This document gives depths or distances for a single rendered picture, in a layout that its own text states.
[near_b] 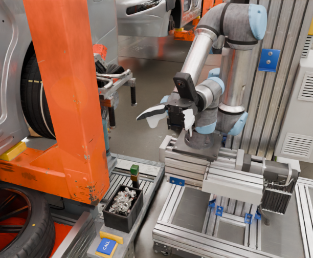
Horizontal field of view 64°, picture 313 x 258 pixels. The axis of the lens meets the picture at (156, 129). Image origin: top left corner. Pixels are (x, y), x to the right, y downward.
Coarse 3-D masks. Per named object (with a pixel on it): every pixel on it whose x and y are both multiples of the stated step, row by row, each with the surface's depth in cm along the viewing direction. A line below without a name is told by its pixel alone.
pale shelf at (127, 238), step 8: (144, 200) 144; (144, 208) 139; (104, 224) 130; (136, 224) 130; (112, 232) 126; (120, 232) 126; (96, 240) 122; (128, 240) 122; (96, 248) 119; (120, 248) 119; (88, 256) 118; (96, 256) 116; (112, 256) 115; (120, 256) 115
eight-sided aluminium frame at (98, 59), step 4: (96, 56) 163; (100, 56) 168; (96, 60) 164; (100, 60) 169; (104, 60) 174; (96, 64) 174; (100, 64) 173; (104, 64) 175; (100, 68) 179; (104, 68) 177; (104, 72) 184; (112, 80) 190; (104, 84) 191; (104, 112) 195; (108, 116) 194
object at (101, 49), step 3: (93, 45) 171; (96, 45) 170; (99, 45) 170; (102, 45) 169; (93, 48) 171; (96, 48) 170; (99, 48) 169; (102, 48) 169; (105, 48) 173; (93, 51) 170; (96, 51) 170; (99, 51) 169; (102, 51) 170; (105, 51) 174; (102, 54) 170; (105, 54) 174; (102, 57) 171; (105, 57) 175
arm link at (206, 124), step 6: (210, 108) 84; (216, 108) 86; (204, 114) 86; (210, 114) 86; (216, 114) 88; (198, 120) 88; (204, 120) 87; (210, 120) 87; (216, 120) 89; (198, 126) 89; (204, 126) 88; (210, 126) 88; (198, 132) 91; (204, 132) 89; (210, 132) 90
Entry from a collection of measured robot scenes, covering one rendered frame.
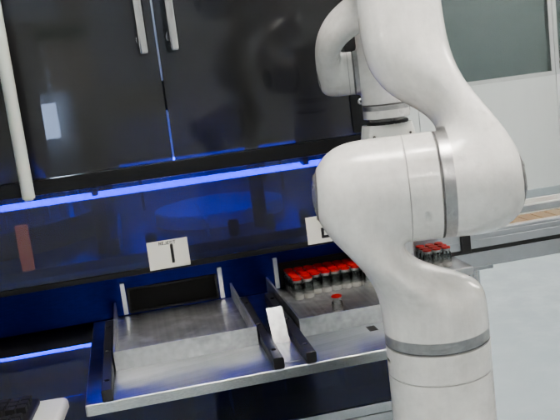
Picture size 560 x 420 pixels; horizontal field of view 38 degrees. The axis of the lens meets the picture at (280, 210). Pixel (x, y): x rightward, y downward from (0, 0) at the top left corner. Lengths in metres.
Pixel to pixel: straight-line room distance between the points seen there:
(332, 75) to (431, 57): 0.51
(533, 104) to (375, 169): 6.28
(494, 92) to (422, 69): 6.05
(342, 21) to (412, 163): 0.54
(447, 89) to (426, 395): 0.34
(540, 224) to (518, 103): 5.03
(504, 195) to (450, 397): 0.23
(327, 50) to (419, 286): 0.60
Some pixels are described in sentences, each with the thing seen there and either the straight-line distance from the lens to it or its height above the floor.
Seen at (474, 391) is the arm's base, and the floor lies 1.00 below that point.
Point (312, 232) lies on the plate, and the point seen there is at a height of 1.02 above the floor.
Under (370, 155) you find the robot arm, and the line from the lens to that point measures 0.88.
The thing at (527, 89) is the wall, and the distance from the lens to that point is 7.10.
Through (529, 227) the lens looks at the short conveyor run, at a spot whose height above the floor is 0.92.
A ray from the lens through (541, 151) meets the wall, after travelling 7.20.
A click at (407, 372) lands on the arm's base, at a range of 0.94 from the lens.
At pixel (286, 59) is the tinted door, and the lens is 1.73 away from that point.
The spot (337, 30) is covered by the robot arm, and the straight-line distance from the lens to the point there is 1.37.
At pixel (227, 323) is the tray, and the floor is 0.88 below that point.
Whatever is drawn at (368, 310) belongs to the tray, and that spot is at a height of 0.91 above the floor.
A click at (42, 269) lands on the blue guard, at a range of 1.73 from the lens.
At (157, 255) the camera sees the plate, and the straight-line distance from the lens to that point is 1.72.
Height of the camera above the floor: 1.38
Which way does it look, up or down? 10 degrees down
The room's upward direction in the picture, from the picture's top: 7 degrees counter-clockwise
-------
- What you will do -
Among the lines above, find those with the string "there" and copy them.

- Task answer -
Pixel to pixel: straight-line room distance between the points seen there:
Some pixels are described in sentences, each with the thing seen there and either the straight-line distance from the lens to it or its height above the floor.
Point (312, 232) lies on the plate, and the point seen there is at a height of 1.02 above the floor.
The spot (337, 30) is covered by the robot arm, and the straight-line distance from the lens to the point there is 1.37.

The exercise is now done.